● Your assignment
Every record that follows should be written out word for word; the pictures stay out.

● Available records

-*-

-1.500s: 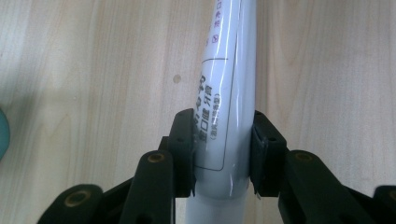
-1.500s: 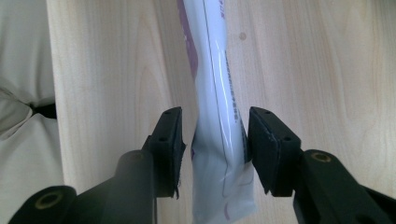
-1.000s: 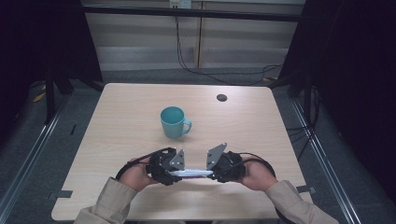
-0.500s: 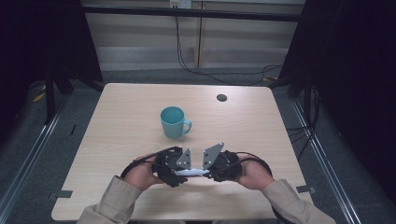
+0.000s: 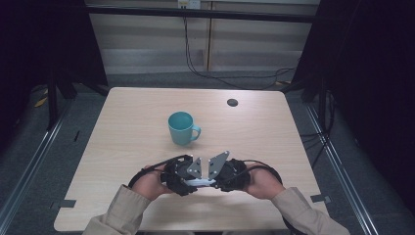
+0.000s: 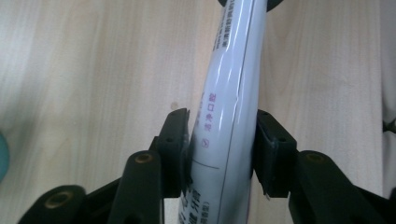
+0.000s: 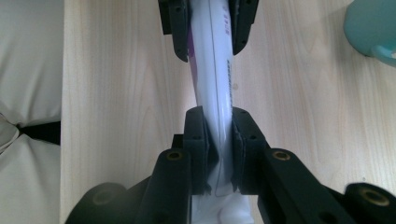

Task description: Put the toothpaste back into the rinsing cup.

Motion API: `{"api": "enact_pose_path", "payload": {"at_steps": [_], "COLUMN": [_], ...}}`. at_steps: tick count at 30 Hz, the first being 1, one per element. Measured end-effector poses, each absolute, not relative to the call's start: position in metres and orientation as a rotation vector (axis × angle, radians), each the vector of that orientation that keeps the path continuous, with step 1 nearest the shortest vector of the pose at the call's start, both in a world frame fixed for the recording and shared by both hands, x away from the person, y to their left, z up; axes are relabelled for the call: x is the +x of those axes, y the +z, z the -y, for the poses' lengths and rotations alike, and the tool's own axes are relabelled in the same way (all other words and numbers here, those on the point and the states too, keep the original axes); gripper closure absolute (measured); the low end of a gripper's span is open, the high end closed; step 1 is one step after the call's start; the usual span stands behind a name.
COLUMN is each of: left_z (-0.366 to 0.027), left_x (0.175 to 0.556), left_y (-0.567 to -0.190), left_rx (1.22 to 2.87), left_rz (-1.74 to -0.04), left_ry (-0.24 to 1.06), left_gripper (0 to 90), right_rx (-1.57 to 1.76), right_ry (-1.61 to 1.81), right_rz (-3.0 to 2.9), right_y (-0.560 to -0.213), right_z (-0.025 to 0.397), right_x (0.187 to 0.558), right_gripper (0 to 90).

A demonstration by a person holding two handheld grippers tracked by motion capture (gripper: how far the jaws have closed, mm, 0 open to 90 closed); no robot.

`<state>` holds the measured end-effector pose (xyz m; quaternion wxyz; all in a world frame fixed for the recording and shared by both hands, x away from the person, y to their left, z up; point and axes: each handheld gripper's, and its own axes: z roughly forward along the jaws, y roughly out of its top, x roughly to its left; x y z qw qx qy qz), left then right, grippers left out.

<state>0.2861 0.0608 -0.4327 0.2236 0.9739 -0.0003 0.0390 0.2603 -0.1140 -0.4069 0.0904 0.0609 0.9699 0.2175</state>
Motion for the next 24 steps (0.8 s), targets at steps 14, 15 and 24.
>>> {"api": "enact_pose_path", "payload": {"at_steps": [14,15,24], "left_z": [-0.076,-0.076,-0.092], "left_x": [0.292,0.292,0.303], "left_y": [-0.433,-0.433,-0.424], "left_rx": [2.667,2.667,2.577], "left_rz": [-0.149,-0.149,-0.274], "left_ry": [0.029,0.029,0.025], "left_gripper": [73.0,73.0,73.1], "right_rx": [0.438,0.438,0.647], "right_ry": [0.888,0.888,1.024], "right_rz": [-2.877,-2.877,-2.779], "right_y": [-0.411,-0.411,-0.434], "right_z": [0.145,0.145,0.181], "right_x": [0.277,0.277,0.276], "right_gripper": [34.0,34.0,24.8]}}
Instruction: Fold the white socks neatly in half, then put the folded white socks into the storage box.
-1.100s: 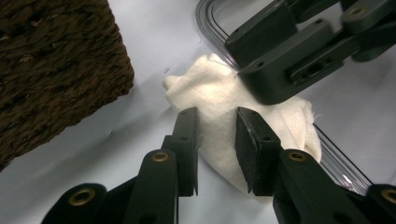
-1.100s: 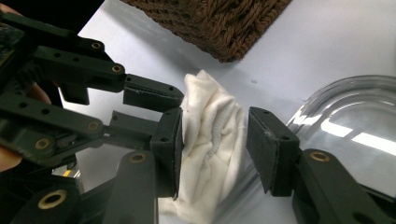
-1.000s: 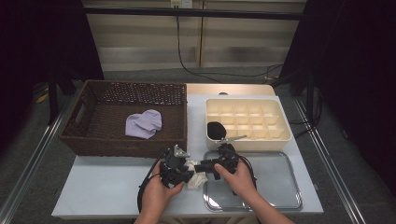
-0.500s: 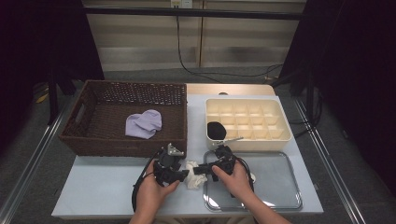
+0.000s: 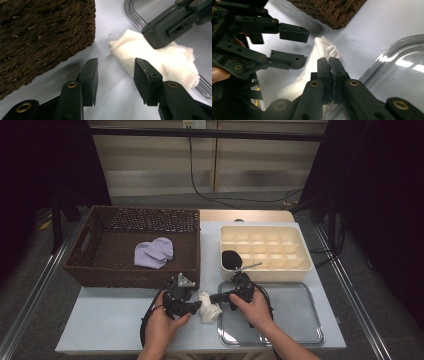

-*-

● Output for this exercise
-1.500s: 
-1.500s: 
-1.000s: 
-0.500s: 
+0.000s: 
+0.000s: 
+0.000s: 

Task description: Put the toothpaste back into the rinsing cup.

Motion API: `{"api": "enact_pose_path", "payload": {"at_steps": [_], "COLUMN": [_], ...}}`. at_steps: tick count at 30 Hz, the first being 1, one per element. Measured end-effector poses, each absolute, not relative to the call's start: position in metres and orientation as a rotation vector (axis × angle, radians), each the vector of that orientation that keeps the path continuous, with step 1 nearest the shortest vector of the pose at the call's start, both in a world frame fixed for the recording and shared by both hands, x away from the person, y to their left, z up; axes are relabelled for the call: x is the +x of those axes, y the +z, z the -y, for the poses' lengths and rotations alike, and the tool's own axes are relabelled in the same way (all other words and numbers here, those on the point and the states too, keep the original axes); gripper closure absolute (measured); the low end of a gripper's span is open, the high end closed; step 1 is one step after the call's start; the usual span stands behind a name.
COLUMN is each of: left_z (-0.366 to 0.027), left_x (0.175 to 0.556), left_y (-0.567 to -0.190), left_rx (1.22 to 2.87), left_rz (-1.74 to -0.04), left_ry (-0.24 to 1.06), left_gripper (0 to 90), right_rx (-1.57 to 1.76), right_ry (-1.61 to 1.81), right_rz (-3.0 to 2.9), right_y (-0.560 to -0.213), right_z (-0.025 to 0.397), right_x (0.187 to 0.558), right_gripper (0 to 90).

A demonstration by a person holding two handheld grippers tracked by motion capture (gripper: how far the jaws have closed, mm, 0 open to 90 closed); no robot.

`<state>` holds the measured end-effector pose (xyz m; quaternion wxyz; all in a world frame fixed for the recording and shared by both hands, x away from the person, y to their left, z up; point and axes: each handheld gripper's, and its own axes: z roughly forward along the jaws, y roughly out of its top, x roughly to its left; x y z qw qx qy qz), left then right, grippers left out.

<state>0.2861 0.0608 -0.4327 0.2236 0.9739 -0.0003 0.0390 0.2603 -0.1140 -0.4069 0.0904 0.0609 0.9699 0.2175</state>
Motion for the next 24 steps (0.8 s), targets at steps 14, 15 and 24.
>>> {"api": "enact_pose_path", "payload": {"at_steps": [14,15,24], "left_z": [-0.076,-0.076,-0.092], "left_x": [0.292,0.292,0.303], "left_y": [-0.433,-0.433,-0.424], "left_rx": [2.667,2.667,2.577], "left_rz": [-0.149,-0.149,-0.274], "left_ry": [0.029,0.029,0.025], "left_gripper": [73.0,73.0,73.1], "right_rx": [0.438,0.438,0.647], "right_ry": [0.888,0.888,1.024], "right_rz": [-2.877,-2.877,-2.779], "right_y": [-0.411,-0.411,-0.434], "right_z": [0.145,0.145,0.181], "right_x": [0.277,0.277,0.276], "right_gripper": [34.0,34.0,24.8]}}
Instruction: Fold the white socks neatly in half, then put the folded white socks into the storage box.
-1.100s: 
-1.100s: 
-1.000s: 
-0.500s: 
+0.000s: 

Nothing remains to be done, and the exercise is complete.